■ **Task to carry out**: Each line of the listing, apart from the pictures, is to be printed exactly.
§ §
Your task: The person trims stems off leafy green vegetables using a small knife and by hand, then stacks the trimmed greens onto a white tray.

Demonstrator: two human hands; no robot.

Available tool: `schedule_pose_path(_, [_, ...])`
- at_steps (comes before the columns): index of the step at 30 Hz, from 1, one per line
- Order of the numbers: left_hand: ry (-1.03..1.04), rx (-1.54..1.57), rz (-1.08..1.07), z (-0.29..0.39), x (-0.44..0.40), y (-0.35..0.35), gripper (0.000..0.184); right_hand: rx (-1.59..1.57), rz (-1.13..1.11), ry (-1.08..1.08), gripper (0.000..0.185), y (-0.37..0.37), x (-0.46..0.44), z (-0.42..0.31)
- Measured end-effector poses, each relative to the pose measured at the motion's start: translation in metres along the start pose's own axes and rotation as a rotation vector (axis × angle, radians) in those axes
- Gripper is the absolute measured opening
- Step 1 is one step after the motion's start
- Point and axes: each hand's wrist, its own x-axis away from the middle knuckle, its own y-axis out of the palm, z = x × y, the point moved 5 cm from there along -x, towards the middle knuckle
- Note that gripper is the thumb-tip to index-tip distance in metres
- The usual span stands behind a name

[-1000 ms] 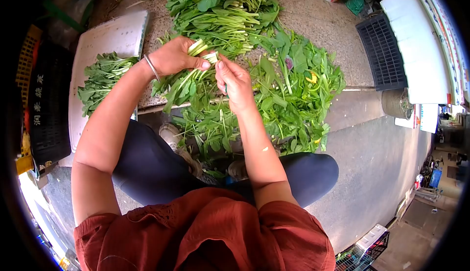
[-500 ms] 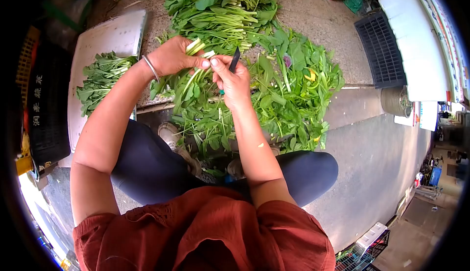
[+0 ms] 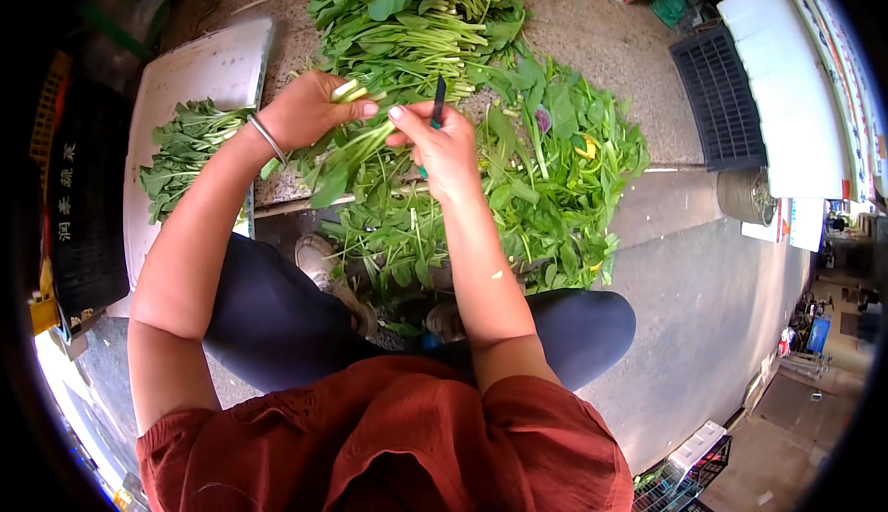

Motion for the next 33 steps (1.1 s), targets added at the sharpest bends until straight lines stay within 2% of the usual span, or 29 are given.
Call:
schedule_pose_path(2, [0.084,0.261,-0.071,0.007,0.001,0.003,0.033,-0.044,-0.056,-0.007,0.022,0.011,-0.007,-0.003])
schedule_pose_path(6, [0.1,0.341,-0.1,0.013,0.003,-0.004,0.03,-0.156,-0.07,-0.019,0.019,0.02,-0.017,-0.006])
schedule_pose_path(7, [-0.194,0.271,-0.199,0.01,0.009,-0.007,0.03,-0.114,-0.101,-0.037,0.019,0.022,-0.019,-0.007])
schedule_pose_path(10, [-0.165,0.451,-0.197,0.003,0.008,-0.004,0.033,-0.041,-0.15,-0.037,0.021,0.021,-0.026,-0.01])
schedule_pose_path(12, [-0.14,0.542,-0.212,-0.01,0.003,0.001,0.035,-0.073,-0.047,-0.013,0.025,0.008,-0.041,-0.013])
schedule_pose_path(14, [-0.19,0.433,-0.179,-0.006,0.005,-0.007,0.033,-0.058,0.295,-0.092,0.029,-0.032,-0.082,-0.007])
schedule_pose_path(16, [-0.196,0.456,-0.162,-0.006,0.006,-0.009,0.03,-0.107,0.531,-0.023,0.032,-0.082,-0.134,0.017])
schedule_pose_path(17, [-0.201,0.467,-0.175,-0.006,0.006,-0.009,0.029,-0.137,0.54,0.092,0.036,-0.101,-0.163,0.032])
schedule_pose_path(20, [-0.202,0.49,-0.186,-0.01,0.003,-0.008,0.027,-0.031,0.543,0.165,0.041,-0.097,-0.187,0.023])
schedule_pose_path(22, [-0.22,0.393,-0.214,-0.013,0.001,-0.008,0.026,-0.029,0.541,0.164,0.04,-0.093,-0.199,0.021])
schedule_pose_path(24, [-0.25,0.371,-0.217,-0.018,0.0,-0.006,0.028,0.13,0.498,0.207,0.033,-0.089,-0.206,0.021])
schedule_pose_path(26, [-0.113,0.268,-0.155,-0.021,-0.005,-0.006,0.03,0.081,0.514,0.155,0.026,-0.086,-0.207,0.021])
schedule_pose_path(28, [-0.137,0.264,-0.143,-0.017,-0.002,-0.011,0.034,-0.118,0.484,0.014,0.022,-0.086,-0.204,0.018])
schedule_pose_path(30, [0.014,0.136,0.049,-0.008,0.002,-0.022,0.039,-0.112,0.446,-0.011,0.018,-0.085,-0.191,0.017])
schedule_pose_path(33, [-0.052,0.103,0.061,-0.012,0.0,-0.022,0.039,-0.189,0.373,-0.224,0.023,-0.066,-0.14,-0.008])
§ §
■ **Completed task**:
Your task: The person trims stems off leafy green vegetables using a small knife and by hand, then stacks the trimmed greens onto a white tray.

Demonstrator: two human hands; no robot.

Available tool: `schedule_pose_path(_, [_, ...])`
- at_steps (comes before the columns): index of the step at 30 Hz, from 1, one per line
- Order of the numbers: left_hand: ry (-1.03..1.04), rx (-1.54..1.57), rz (-1.08..1.07), z (-0.29..0.39), x (-0.44..0.40), y (-0.35..0.35), gripper (0.000..0.184); right_hand: rx (-1.59..1.57), rz (-1.13..1.11), ry (-1.08..1.08), gripper (0.000..0.185), y (-0.37..0.37), x (-0.46..0.44), z (-0.42..0.31)
- Measured end-effector poses, each relative to the pose measured at the motion's start: translation in metres along the start pose's own axes and rotation as a rotation vector (axis × angle, radians) in those axes
- Gripper is the absolute measured opening
- Step 1 is one step after the motion's start
- Point and axes: each hand's wrist, its own x-axis away from the middle knuckle, its own y-axis out of the palm, z = x × y, the point moved 5 cm from there along -x, towards the middle knuckle
- Note that gripper is the thumb-tip to index-tip distance in metres
- The usual span stands behind a name

[-1000 ms] 
[-500 ms] 
[+0 ms] 

Motion for the next 33 steps (1.1 s), targets added at the sharpest bends until straight lines stay within 2% of the usual span, or 29 are given.
Call:
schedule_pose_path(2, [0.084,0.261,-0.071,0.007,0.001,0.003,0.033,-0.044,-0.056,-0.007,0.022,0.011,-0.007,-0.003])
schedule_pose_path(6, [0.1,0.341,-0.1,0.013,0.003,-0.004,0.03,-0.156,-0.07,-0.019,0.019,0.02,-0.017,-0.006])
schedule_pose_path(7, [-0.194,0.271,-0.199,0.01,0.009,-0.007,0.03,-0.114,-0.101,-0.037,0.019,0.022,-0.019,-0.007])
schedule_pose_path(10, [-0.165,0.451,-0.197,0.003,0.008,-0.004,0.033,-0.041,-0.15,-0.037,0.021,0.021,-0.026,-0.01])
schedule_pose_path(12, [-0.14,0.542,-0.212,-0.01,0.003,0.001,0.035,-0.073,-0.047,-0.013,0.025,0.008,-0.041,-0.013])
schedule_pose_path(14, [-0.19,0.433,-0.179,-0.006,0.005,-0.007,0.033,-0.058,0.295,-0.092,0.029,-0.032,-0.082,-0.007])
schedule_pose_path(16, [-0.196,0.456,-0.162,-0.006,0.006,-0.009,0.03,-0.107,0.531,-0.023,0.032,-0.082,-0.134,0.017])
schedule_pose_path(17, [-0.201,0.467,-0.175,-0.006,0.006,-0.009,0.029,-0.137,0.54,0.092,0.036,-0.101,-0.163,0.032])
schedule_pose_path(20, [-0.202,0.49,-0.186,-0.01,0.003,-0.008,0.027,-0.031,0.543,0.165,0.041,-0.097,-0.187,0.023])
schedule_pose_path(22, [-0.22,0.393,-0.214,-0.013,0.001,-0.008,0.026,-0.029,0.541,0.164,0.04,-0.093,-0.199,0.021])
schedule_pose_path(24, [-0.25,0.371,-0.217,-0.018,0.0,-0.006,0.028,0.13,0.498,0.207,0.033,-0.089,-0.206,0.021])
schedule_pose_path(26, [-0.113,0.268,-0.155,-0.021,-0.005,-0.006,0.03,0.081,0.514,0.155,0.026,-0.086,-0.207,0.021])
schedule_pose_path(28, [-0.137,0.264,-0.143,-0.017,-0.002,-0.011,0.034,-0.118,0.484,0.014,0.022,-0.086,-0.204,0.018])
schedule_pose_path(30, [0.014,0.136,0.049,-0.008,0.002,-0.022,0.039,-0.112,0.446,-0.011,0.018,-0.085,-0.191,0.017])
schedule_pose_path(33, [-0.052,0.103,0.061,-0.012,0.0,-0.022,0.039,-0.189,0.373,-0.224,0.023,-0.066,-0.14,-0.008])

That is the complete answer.